The Joust Over Supreme Court Nominee Impartiality Begins Again

COMMENTARY Courts

The Joust Over Supreme Court Nominee Impartiality Begins Again

Oct 9, 2020 3 min read
COMMENTARY BY
Thomas Jipping

Senior Legal Fellow, Center for Legal and Judicial Studies

Thomas Jipping is a Senior Legal Fellow for the Edwin Meese III Center for Legal and Judicial Studies.
Next week, don’t expect Democrats pushing for Barrett to fess up about her views on issues and cases to say why impartiality is less important for her than it was for others. ERIN SCOTT / Contributor / Getty Images

Key Takeaways

Directly or indirectly, Democrats will seek to determine how, if confirmed, Amy Coney Barrett would address certain issues they care about.

Almost everyone everywhere knows that judges should be independent and impartial.

One reason that Barrett will refuse to take the bait and pre-judge issues or cases next week is that she is protecting her present impartiality.

When Judge Amy Coney Barrett, President Trump’s Supreme Court nominee, appears before the Senate Judiciary Committee next week, some details will be different, but the joust will be similar to previous confrontations.

Directly or indirectly, Democrats will seek to determine how, if confirmed, she would address certain issues they care about. As both a sitting judge and a nominee, she will decline to give them what they want. Even if she did, they would oppose her. In the end, she'll almost certainly be confirmed.

It comes down to whether a judge’s impartiality is more important than the results she delivers from the bench. Ask almost anyone anywhere whether it’s okay for a judge to promise how she will rule in future cases. Ask them if, should they ever appear in a courtroom, judges should decide cases based on the law or their personal biases, opinions, or priorities.

I know what the answer should be, and so do Senate Democrats. Almost everyone everywhere knows that judges should be independent and impartial.

In fact, judges promise to be just that when they take office. As federal law requires, when Professor Barrett became Judge Barrett in 2017, she took an oath to “administer justice without respect to persons” and to “faithfully and impartially discharge and perform all the duties incumbent upon me.”

So one reason that Barrett will refuse to take the bait and pre-judge issues or cases next week is that she is protecting her present impartiality. Even if the Senate defeats her Supreme Court nomination, she will return to the U.S. Court of Appeals for the Seventh Circuit, where her independence and impartiality remain vital to the integrity of her service there.

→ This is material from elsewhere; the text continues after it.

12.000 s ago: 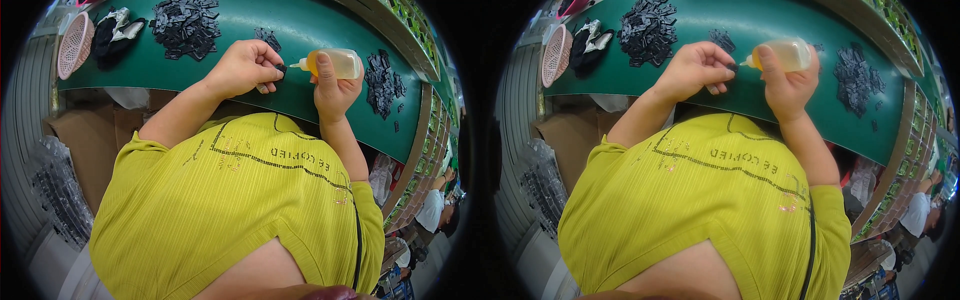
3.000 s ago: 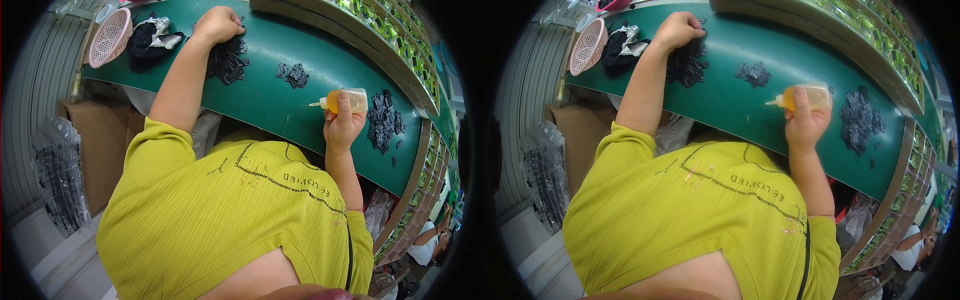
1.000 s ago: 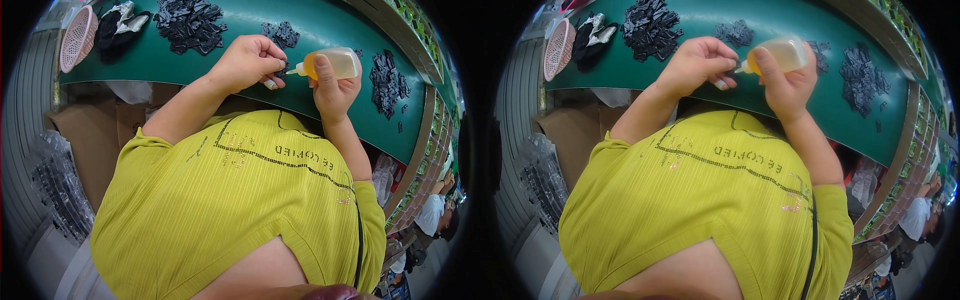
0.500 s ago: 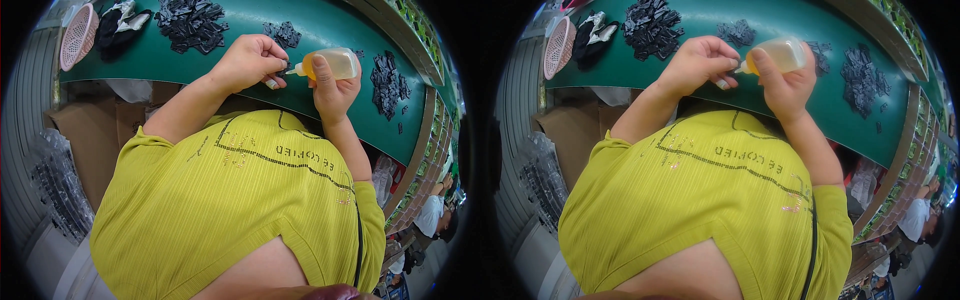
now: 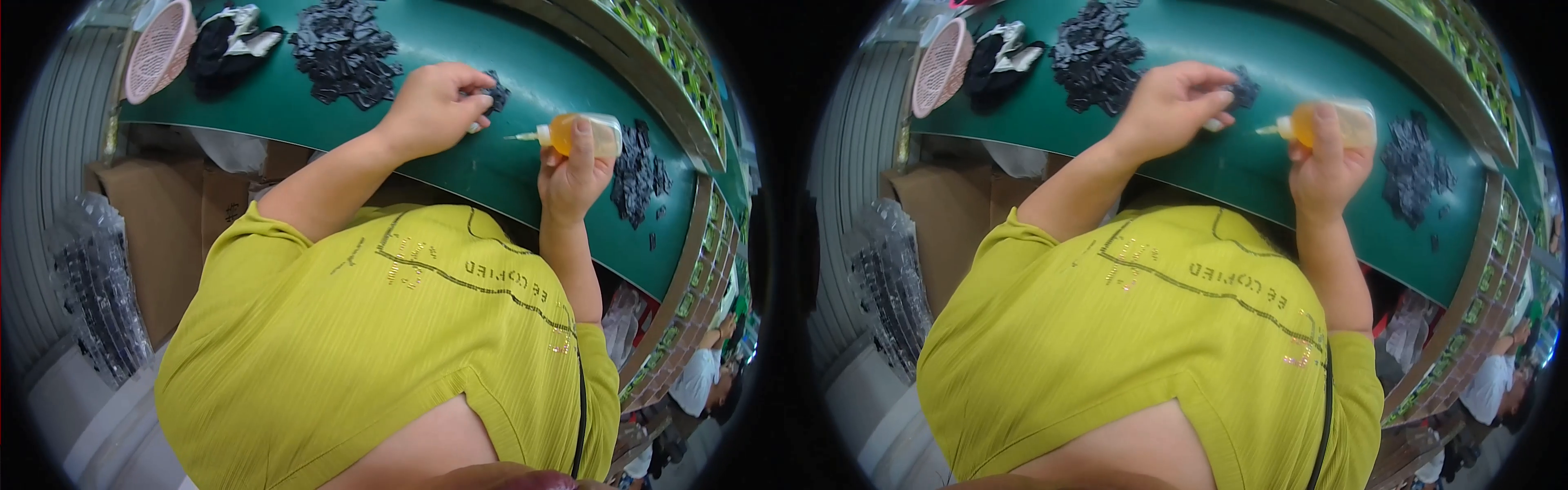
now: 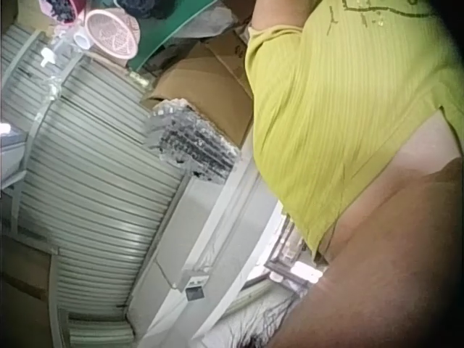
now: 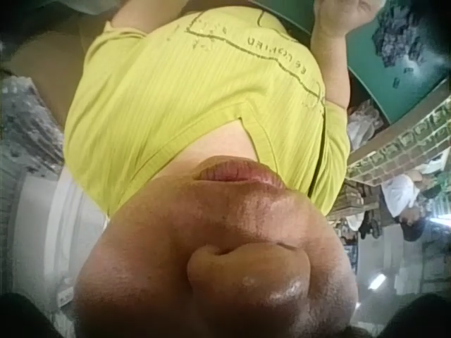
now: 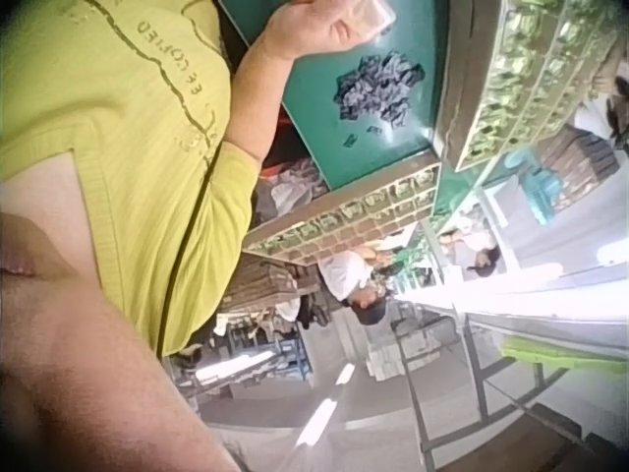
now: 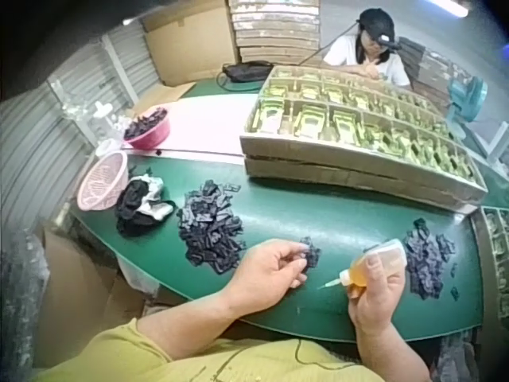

Barrett is also protecting her future impartiality. In this, she joins dozens of previous Supreme Court nominees, by presidents of both political parties, who have taken the same position. In a 2018 article, then-Sen. Orrin Hatch (a Republican from Utah) documented how 29 of the 30 Supreme Court nominees who were asked about their views in their confirmation hearing refused to give in. Barrett will be in good company:

  • Felix Frankfurter, appointed by President Franklin Roosevelt in 1939, called it “improper” and “inconsistent with the duties of the office for which I have been nominated” to offer “personal views” or “declarations” to the committee.
  • John Marshall Harlan II, appointed by President Dwight Eisenhower in 1955, said that “it would be inappropriate for me … to express my views on issues that may come before me” and that doing so would cast doubt on whether he was even qualified to serve on the Supreme Court.
  • Thurgood Marshall, appointed by President Lyndon Johnson in 1967, said: “My position is, which in every hearing I have gone over is the same, that a person who is up for confirmation for Justice of the Supreme Court deems it inappropriate to comment on matters which will come before him as a Justice.”
  • John Paul Stevens, appointed by President Gerald Ford in 1975, said, “I think in good conscience I should do my best to avoid saying anything that might have an impact on the impartial treatment of this issue when it comes before the Court.”
  • Ruth Bader Ginsburg, appointed by President Bill Clinton in 1993, offered the most robust statement and explanation of this position: “Judges in our system are bound to decide concrete cases, not abstract issues. ... A judge sworn to decide impartially can offer no forecasts, no hints, for that would show not only disregard for the specifics of the particular case, it would display disdain for the entire judicial process.”
  • Sonia Sotomayor, appointed by President Barack Obama in 2009, said, “As I’ve indicated to you, opining on a hypothetical is very, very difficult for a judge to do ... and as a … potential Justice on the Supreme Court, but more importantly as a Second Circuit Judge still sitting, I can't engage in a question that involves hypotheses.”

There’s more where that came from. Next week, don’t expect Democrats pushing for Barrett to fess up about her views on issues and cases to say why impartiality is less important for her than it was for Sotomayor, Ginsburg, or the others. But if Democrats want to oppose Barrett because she refuses to “display disdain for the entire judicial process,” so be it.